Disclaimer

The content of this blog is my personal opinion only. Although I am an employee - currently of Nvidia, in the past of other companies such as Iagination Technologies, MIPS, Intellectual Ventures, Intel, AMD, Motorola, and Gould - I reveal this only so that the reader may account for any possible bias I may have towards my employer's products. The statements I make here in no way represent my employer's position, nor am I authorized to speak on behalf of my employer. In fact, this posting may not even represent my personal opinion, since occasionally I play devil's advocate.

See http://docs.google.com/View?id=dcxddbtr_23cg5thdfj for photo credits.

Saturday, February 12, 2011

RISC versus CISC

http://semipublic.comp-arch.net/wiki/RISC_versus_CISC

* [[RISC (Reduced Instruction Set Computer)]]
* [[CISC (Complicated Instruction Set Computer)]]

[[RISC]] and [[CISC]] have been discussed elsewhere, outside this wiki, in great detail.
I will not try to add much to what has already been written.

However, although I am a RISC sympathizer, I may take a contrarian stance, talking about some of the issues and problems with RISC.
The RISC philosophy was certainly influential. However, in many ways it failed.
I may try to talk about those failures.
And how the so-called [[RISC Revolution]] warped a generation of computer architects.

= Conclusion =

I did not really want to write this article. There is not much to add to all that has been written about the so-called [[RISC Wars]] except to say
that they caused a lot of thrashing, amounted to less than promised, although they did bring some improvements.

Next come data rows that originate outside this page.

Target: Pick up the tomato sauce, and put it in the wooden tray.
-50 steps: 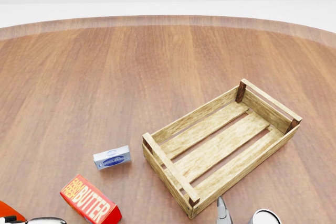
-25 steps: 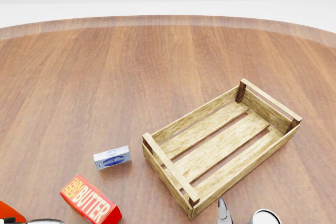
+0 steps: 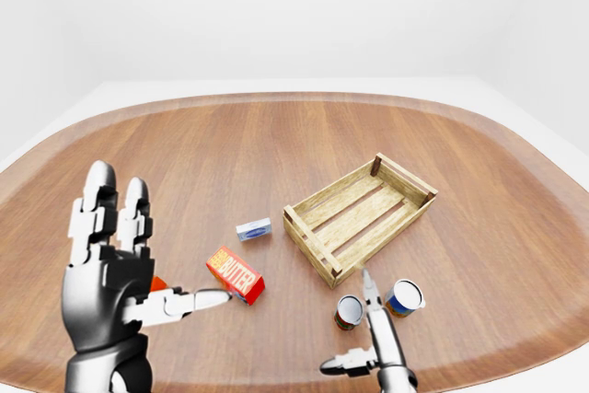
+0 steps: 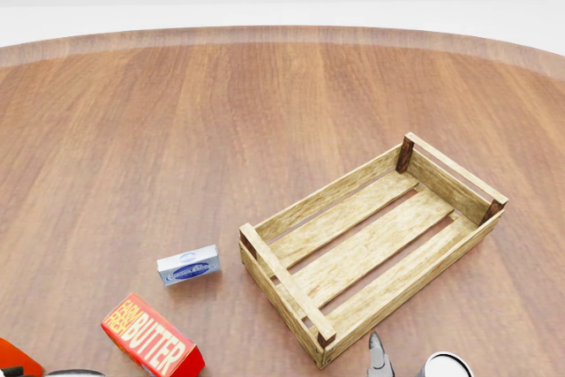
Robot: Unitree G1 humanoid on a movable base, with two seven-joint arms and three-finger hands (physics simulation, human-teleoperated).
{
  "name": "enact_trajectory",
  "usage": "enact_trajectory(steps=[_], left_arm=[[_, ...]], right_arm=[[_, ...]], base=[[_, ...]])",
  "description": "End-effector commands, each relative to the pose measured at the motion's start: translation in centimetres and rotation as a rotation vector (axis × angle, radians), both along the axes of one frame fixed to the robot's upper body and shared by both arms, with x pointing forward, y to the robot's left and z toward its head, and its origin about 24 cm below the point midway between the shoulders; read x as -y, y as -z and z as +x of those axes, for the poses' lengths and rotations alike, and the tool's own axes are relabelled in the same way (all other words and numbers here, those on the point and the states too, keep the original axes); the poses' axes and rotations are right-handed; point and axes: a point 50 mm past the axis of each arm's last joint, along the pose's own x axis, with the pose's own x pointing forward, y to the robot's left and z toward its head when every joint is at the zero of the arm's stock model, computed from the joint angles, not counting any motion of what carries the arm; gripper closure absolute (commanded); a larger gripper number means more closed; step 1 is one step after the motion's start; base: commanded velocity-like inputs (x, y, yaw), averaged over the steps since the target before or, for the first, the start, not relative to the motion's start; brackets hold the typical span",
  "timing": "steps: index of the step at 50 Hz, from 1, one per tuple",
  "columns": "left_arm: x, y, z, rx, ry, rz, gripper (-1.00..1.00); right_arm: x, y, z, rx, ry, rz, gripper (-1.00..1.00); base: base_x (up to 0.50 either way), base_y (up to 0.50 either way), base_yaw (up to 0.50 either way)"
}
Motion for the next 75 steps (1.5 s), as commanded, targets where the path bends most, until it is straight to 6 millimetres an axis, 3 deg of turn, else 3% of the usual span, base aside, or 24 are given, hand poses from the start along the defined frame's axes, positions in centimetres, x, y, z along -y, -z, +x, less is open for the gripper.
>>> enact_trajectory(steps=[1, 75], left_arm=[[0.0, 0.0, 0.0, 0.002, 0.001, 0.001, -1.00], [0.1, 0.0, 0.0, -0.003, 0.002, 0.002, -1.00]], right_arm=[[0.1, 0.2, 0.2, -0.003, 0.002, 0.003, -1.00], [0.4, 1.2, 0.5, -0.021, 0.015, 0.013, -1.00]], base=[[0.00, 0.00, 0.00], [0.00, 0.00, 0.00]])
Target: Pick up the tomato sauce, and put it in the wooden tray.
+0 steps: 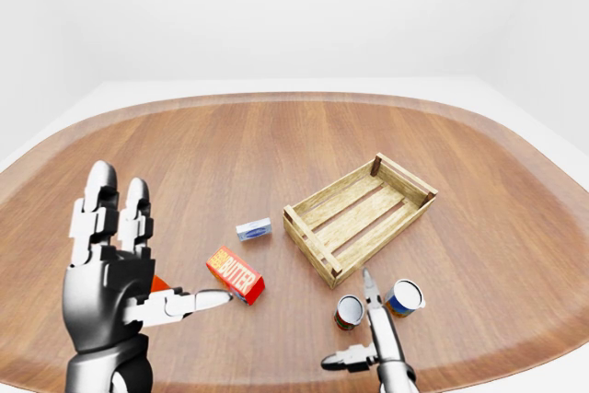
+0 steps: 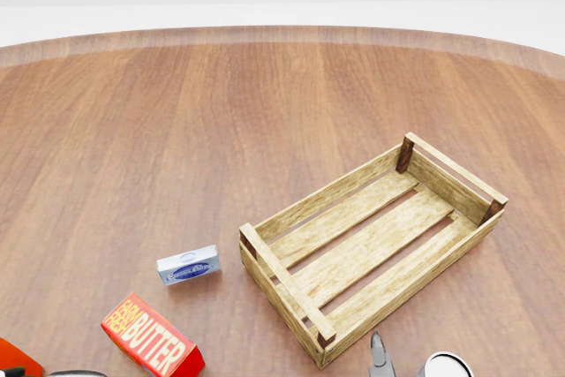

However, I could not really write a wiki on computer architecture without mentioning [[RISC versus CISC]].'

I would prefer, however, to discuss interesting aspects of RISC computer architecture, that may not be discussed in many other places,
than to rehash this old debate:

* [[Breaking out of the 32-bit RISC instruction set straitjacket]]
** [[variable length RISC instruction sets]]
** [[16-bit RISC instruction sets]]
** [[RISC instruction sets with prefix instructions]]

* [[post-RISC proliferation of instructions]]

* [[How do you count instructions in an instruction set architecture?]]

* [[Microcoded instructions and RISC]]
* [[Hardwired instructions and RISC]]
* [[Hardware state-machine sequenced instructions and RISC]]

Many of these latter issues are of the form "XXX and RISC", and really should be only of the form "XXX",
except that one of the leftovers of the [[RISC era]] is that it is considered obligatory to explain
how a feature supports or opposes the [[[RISC philosophy]].


= Background =

The late 1970s and early 1980s were an era of increasing complexity of increasing capability and complexity in computers.
The mainframe IBM 360 family was reaching the peak of its influence.
The relatively simple PDP-11 minicomputer
was supplanted by the more complex DEC VAX.
Microprocessors were marching forward: the Intel 8086 started along the road to world domination in 1978,
the Motorola 68000 started along the road to elegant failure in 1979.
Intel had been talking about the
[http://en.wikipedia.org/wiki/Intel_432 Intel iAPX 432]
microprocessor for a while, with features such as bit granular instructions,
garbage collection in hardware and microcode,
a software object model supported by hardware, etc.
People were trying to solve the so-called software gap with hardware, by building computers that more closely mapped
whatever language implementation they were targeting.


Complexity seemed increasing.
In actuality, much of the software complexity was moved into microcode.
Woe betide languages and operating systems that did not match the language and operating system use cases the computer was designed to support.

= The RISC Revolution =

Into this came a bolt of sanity:
    David A. Patterson and David R. Ditzel. 1980. The case for the reduced instruction set computer. SIGARCH Comput. Archit. News 8, 6 (October 1980), 25-33. DOI=10.1145/641914.641917 http://doi.acm.org/10.1145/641914.641917
Heck - it was not even published in a refereed journal!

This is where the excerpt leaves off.